Your answer must be the lines of the entries below, exactly as written, from the first line through the line containing "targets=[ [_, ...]".

── Dataset content ──

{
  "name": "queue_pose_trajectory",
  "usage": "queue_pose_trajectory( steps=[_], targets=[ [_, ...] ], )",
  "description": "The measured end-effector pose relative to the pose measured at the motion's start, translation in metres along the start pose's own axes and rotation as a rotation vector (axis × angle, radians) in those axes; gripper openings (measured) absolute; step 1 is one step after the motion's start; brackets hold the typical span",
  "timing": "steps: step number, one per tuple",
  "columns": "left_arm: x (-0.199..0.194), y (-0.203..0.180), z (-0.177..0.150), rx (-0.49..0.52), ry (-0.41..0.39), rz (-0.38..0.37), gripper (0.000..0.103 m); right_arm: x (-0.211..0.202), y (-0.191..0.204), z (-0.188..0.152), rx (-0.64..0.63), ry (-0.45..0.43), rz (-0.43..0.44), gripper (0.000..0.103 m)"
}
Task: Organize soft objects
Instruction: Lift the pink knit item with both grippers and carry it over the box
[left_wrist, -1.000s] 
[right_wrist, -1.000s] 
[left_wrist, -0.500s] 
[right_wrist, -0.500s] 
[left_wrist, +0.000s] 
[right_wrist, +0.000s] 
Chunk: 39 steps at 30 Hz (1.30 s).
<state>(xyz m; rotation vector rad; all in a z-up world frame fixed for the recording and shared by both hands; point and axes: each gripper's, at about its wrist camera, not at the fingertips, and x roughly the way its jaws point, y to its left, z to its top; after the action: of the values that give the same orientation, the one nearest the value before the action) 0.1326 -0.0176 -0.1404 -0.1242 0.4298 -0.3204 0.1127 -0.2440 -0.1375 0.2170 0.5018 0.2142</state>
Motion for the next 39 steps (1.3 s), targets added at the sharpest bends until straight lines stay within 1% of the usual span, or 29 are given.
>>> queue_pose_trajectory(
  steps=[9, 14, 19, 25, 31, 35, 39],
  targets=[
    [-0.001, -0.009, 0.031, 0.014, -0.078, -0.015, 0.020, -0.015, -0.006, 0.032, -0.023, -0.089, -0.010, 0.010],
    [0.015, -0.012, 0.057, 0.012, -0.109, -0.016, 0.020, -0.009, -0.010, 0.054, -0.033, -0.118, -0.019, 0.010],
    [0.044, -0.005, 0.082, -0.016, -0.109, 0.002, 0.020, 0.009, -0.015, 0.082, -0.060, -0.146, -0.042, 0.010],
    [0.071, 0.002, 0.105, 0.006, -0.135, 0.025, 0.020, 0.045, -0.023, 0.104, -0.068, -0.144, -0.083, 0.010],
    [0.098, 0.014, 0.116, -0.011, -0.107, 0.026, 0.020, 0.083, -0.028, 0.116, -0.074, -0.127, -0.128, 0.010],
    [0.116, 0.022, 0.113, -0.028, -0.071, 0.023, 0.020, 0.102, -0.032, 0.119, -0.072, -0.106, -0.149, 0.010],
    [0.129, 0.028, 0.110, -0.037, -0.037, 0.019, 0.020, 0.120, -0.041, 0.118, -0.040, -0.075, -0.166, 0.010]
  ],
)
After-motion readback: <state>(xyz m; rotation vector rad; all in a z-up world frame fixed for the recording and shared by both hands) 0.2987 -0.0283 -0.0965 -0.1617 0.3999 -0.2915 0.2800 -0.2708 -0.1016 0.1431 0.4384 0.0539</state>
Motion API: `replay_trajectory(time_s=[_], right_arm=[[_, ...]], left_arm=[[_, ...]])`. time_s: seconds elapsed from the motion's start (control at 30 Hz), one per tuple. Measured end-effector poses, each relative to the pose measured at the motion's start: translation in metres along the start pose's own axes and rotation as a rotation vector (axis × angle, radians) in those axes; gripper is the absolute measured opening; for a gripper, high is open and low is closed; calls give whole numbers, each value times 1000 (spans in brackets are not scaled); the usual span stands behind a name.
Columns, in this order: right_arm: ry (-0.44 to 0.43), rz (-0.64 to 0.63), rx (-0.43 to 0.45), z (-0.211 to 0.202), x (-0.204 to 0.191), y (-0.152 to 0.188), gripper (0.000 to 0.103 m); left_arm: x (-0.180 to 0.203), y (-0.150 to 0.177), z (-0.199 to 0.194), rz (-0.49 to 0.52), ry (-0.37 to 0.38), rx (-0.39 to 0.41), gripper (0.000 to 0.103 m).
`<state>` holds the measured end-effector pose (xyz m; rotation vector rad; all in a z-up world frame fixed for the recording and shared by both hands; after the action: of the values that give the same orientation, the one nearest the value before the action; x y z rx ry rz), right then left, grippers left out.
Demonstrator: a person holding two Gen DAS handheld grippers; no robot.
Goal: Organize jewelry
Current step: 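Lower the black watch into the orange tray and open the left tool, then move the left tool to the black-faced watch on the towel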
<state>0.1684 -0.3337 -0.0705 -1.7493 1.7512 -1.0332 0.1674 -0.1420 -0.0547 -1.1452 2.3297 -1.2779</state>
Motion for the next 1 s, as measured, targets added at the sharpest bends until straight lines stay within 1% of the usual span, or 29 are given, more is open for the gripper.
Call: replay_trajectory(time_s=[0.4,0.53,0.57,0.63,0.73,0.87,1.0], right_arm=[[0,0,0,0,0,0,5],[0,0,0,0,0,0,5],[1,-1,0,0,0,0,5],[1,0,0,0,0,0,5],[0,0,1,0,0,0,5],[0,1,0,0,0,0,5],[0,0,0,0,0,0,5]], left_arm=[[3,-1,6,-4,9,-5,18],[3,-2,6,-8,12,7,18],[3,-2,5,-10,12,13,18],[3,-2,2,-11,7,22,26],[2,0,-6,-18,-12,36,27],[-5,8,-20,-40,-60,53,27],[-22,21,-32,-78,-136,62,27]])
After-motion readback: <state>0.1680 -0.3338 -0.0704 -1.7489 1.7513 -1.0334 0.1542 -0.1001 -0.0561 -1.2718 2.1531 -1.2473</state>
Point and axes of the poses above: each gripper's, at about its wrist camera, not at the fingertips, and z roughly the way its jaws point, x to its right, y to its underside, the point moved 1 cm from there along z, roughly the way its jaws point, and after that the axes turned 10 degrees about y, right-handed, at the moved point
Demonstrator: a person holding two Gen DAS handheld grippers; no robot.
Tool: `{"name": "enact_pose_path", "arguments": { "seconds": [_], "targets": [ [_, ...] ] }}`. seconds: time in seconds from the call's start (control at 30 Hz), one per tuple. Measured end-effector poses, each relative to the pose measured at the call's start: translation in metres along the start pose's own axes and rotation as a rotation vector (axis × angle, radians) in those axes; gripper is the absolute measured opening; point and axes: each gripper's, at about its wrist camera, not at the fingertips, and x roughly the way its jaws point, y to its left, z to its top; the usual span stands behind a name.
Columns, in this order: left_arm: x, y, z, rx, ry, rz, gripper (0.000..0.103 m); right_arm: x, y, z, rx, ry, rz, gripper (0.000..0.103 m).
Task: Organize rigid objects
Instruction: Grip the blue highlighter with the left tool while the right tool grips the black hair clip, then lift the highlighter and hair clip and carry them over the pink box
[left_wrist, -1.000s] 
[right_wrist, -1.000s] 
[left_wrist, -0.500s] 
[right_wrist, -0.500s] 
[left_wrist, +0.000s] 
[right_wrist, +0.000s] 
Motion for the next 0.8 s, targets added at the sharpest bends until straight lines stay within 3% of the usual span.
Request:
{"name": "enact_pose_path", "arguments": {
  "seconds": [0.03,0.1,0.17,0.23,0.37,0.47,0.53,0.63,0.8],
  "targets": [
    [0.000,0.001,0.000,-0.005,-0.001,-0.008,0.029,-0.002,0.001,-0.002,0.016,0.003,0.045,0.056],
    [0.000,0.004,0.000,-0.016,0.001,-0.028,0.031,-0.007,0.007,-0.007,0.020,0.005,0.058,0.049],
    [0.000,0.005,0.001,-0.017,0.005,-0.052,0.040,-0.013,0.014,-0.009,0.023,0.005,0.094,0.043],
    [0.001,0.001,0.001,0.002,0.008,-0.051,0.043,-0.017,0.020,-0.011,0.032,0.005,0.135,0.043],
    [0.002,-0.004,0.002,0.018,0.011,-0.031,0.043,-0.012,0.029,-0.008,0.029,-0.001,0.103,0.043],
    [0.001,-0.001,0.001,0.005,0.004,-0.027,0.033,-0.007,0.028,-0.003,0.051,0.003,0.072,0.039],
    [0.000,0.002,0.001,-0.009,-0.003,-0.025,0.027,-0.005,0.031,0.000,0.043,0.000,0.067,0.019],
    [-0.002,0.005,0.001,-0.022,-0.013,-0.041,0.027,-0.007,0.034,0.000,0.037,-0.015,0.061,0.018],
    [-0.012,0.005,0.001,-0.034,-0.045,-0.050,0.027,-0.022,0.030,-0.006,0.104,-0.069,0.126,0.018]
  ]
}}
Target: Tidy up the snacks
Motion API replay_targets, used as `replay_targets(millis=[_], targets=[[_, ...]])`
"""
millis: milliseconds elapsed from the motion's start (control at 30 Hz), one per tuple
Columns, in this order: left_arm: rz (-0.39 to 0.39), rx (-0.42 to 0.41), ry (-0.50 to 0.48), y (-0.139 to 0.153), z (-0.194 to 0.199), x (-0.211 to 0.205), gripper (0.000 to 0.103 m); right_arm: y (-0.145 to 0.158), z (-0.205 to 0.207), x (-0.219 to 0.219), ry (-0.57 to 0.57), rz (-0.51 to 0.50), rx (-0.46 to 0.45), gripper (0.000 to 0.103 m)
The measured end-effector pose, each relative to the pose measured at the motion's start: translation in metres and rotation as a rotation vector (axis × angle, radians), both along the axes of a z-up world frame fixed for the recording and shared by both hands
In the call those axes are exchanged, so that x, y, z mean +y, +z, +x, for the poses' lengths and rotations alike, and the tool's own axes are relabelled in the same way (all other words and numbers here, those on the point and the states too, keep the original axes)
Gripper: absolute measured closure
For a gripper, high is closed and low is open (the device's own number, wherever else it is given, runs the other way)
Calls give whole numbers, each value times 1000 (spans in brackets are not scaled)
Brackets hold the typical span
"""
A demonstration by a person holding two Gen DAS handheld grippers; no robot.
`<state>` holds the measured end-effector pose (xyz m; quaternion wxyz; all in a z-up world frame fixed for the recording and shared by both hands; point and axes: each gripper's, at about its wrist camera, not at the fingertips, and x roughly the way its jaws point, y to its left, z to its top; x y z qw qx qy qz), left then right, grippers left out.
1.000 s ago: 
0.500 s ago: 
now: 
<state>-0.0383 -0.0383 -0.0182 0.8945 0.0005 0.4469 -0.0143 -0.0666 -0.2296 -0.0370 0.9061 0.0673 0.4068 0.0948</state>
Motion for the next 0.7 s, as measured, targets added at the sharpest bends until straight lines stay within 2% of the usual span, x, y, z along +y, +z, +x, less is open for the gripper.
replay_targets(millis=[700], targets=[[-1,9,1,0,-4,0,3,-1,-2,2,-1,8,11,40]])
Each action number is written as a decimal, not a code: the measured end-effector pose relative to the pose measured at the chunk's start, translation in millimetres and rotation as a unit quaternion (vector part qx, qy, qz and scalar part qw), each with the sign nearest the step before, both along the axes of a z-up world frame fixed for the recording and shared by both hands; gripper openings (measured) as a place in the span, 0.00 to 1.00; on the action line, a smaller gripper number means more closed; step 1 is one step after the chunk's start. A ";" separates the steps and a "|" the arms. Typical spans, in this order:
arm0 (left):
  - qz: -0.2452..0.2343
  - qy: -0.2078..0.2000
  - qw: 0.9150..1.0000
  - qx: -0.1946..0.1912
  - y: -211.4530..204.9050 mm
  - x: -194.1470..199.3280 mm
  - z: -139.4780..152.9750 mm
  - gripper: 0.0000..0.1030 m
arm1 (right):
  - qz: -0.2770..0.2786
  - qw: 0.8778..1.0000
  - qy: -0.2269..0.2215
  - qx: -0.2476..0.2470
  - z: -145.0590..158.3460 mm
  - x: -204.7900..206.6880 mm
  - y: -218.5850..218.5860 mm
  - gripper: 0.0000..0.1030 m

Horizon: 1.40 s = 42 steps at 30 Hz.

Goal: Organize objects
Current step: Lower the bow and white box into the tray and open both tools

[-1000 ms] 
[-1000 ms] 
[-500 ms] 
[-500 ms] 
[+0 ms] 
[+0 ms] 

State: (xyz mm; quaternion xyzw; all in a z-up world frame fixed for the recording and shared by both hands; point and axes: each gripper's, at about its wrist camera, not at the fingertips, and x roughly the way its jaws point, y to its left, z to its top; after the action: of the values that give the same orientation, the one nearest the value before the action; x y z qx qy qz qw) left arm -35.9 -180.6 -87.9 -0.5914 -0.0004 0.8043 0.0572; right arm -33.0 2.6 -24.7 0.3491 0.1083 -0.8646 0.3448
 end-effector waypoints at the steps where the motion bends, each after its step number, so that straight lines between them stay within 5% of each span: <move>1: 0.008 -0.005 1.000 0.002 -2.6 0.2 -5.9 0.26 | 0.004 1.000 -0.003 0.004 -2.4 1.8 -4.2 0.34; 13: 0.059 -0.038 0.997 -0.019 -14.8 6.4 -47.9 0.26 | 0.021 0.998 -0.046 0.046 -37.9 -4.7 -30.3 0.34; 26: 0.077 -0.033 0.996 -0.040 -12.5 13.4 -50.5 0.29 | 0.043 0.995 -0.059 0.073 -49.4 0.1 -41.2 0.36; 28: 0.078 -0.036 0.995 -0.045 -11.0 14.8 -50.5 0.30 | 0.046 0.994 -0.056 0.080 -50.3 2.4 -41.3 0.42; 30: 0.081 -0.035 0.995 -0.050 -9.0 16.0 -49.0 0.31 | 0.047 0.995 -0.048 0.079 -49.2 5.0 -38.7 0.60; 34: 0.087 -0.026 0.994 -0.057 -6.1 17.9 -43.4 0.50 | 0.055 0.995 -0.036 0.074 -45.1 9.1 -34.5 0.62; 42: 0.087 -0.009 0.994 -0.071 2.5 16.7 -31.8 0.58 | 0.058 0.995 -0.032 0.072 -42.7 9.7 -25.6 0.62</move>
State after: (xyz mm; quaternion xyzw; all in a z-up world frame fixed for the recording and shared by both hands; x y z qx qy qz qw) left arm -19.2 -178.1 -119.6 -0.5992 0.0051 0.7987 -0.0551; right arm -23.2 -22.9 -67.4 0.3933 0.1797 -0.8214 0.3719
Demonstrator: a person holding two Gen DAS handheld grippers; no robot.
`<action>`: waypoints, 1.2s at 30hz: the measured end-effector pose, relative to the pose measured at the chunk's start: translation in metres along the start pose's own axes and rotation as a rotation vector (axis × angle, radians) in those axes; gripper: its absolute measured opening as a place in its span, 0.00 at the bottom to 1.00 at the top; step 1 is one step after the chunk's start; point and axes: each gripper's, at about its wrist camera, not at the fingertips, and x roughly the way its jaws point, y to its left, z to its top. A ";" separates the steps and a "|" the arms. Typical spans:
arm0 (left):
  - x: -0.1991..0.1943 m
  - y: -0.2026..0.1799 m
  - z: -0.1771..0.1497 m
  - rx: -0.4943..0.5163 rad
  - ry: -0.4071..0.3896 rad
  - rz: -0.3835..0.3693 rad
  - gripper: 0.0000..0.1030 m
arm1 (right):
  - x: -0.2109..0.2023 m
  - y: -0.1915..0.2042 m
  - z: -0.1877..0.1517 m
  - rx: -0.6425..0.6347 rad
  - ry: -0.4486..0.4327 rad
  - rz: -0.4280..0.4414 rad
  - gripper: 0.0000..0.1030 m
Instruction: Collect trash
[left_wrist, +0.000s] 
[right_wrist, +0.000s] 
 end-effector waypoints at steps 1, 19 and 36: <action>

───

Solved exercise:
{
  "name": "queue_pose_trajectory",
  "usage": "queue_pose_trajectory( steps=[_], targets=[ [_, ...] ], )",

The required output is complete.